In the records below, find the line with "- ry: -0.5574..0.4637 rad" and the line with "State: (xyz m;". Print both exactly, along with every line between them, and no other line.
--- START ---
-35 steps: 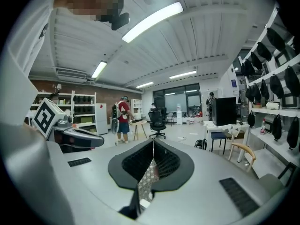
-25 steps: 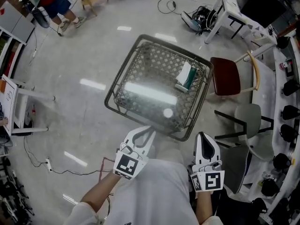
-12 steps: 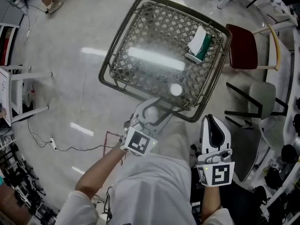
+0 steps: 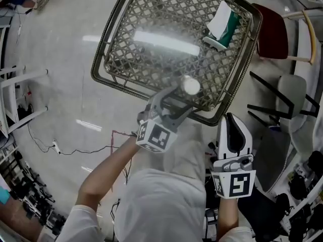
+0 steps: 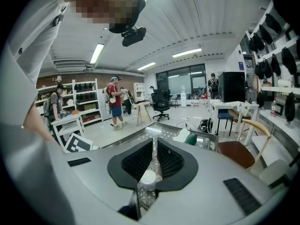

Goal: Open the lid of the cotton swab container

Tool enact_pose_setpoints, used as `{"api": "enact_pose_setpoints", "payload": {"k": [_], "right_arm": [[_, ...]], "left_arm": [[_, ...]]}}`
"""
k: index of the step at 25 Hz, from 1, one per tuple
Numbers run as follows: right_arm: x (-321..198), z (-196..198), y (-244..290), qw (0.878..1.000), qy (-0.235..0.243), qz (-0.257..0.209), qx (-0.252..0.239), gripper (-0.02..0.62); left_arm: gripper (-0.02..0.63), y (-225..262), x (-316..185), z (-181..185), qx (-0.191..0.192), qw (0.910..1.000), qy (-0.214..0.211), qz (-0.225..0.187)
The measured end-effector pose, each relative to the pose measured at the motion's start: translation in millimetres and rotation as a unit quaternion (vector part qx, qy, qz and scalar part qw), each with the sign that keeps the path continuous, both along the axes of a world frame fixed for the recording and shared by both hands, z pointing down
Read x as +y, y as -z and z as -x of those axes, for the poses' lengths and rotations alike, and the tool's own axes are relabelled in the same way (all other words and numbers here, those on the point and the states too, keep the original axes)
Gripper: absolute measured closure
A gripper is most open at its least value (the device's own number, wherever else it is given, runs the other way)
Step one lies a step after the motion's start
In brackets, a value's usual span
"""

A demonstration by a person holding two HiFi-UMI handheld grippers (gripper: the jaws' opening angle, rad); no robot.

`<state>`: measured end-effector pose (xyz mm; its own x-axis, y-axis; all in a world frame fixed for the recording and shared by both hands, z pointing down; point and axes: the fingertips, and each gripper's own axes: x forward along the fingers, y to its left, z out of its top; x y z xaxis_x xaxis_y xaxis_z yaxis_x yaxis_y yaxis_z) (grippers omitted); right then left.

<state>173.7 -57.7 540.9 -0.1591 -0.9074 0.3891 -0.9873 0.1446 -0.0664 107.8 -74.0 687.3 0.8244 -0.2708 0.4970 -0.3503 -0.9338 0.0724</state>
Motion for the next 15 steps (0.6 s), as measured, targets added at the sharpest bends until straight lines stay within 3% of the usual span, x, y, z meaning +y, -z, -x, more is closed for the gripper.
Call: {"api": "enact_pose_setpoints", "payload": {"k": [15], "right_arm": [[-2.2, -7.6, -59.6, 0.999, -0.022, 0.026, -0.032, 0.592]], "left_arm": [[0.316, -73.0, -11.4, -30.5, -0.029, 0.9990, -0.033, -0.013]]}}
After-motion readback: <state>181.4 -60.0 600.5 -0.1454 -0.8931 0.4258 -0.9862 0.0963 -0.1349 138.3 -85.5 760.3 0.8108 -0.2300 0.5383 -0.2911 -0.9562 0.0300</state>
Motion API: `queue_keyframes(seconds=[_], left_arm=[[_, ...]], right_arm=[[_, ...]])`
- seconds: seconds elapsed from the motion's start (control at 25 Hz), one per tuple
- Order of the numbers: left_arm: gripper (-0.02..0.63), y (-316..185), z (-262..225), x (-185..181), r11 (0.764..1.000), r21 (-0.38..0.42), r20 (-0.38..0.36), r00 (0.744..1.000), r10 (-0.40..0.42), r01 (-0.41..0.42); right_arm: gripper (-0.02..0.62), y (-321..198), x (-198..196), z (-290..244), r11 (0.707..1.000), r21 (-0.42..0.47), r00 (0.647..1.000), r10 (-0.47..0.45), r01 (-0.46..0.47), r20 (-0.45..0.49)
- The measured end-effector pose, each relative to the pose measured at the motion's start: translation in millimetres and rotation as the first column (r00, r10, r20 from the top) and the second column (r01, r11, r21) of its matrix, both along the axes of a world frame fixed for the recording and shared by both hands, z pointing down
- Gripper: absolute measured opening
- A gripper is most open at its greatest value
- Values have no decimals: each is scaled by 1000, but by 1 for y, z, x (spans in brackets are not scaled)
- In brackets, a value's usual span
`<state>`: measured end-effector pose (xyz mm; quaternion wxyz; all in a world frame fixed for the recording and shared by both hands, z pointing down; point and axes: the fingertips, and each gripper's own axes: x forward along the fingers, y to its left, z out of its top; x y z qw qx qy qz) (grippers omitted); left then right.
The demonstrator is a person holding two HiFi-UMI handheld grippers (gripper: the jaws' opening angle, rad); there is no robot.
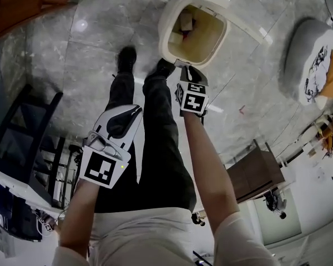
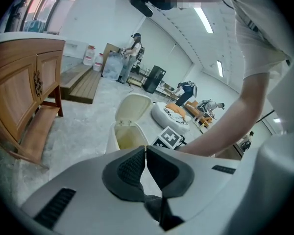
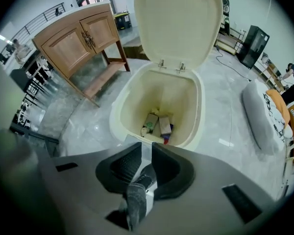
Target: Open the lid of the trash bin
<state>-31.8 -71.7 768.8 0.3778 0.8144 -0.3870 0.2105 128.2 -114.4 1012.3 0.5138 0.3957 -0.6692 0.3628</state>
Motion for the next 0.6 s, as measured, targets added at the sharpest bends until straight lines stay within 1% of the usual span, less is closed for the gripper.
queue_keyframes(seconds=[0.2,0.48,0.6], left_arm=[[24,-2,-22,-6,1000,16,-5,1000,-16,16],[24,0,-60,-11,999,43,9,1000,24,-24],[24,-7,-80,-10,998,50,6,999,44,-44]], right_arm=[[77,-19,0,-38,998,56,1000,-4,3,25],[70,-24,-7,-106,994,112,996,-23,13,88],[66,-33,-8,-140,990,139,994,-27,12,107]])
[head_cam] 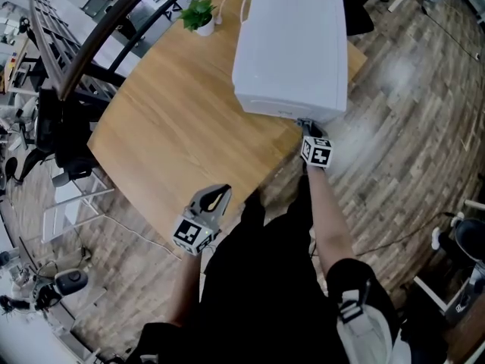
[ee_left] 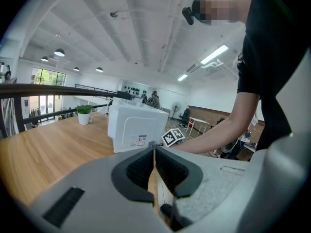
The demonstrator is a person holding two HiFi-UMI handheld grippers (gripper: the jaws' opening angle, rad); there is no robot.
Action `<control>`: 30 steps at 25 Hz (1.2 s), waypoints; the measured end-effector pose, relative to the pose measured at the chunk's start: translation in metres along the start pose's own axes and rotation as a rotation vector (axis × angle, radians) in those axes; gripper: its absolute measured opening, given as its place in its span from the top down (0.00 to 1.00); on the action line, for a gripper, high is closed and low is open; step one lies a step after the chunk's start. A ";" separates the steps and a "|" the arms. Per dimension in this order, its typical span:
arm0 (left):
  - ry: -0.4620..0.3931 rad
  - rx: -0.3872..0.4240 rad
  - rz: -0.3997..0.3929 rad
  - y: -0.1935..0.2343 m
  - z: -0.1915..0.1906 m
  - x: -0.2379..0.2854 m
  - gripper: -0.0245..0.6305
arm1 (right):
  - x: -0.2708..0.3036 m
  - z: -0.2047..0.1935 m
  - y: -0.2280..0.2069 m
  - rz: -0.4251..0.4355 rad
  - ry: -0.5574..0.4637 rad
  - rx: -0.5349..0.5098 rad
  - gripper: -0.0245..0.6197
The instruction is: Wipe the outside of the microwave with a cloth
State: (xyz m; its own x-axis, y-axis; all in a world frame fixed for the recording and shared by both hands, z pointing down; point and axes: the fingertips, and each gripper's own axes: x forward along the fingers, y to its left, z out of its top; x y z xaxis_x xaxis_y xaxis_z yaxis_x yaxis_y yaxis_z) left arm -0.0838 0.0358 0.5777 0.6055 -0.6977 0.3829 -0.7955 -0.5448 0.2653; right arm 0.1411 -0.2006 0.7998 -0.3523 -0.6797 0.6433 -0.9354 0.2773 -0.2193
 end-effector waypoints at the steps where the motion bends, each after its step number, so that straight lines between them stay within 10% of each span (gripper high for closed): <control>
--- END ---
* EXPECTED ANSWER:
  - ry: -0.5574..0.4637 rad
  - rx: -0.5349..0.5098 rad
  - gripper: -0.0245..0.6197
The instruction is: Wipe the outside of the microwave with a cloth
State: (xyz m; its own x-axis, y-axis; all in a world frame fixed for the recording and shared by both hands, z pointing down; point and axes: the fingertips, and each gripper's own axes: x forward along the fingers, y to its left, z out of its top; x y z xaxis_x xaxis_y xaxis_z yaxis_x yaxis_y yaxis_z) left arm -0.0838 0.0358 0.5777 0.6055 -0.6977 0.3829 -0.7955 -0.5448 0.2653; right arm 0.1411 -0.2006 0.7998 -0.3523 -0.6797 0.6433 -0.9354 0.2773 -0.2193

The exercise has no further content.